### Required work
Those lines of the following listing which contain the string "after" should be returned.
━━━━━ Recorded information ━━━━━
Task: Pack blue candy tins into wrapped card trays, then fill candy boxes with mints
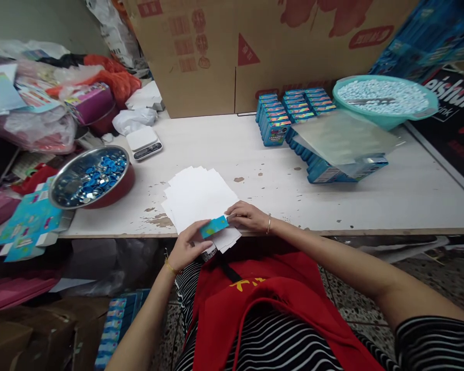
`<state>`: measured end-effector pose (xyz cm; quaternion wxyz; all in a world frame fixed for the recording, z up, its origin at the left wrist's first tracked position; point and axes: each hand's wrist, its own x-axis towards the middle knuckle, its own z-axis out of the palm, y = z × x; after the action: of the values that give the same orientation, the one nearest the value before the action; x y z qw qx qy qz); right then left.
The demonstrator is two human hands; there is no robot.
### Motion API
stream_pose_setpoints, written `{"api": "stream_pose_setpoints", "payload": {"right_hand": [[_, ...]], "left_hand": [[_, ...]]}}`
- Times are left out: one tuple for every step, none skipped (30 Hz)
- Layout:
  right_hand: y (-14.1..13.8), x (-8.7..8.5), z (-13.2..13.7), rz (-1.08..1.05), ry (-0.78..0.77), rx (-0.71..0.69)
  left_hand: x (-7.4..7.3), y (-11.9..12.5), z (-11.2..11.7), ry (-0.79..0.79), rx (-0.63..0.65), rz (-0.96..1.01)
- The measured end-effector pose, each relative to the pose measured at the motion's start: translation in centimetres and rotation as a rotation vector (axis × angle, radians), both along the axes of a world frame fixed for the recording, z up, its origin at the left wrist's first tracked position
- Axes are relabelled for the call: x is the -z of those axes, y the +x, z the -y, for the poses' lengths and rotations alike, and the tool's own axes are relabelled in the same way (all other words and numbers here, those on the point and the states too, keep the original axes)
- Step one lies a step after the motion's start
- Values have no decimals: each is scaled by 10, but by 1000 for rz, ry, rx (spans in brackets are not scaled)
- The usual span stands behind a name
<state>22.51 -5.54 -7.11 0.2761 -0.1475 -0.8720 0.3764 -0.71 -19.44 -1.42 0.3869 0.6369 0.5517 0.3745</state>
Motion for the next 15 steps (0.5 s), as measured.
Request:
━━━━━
### Solution for this exercise
`<state>`: measured end-effector pose (xyz cm; quaternion wxyz; all in a world frame fixed for the recording, z up, its origin at the left wrist's first tracked position; point and axes: each hand's wrist, its own x-axis towards the middle knuckle, its own z-axis out of the palm, y = z × x; after the action: of the values that give the same orientation, the one nearest the value before the action; x y z qw qx qy qz); right then left.
- Step one lies a step after the motion's start

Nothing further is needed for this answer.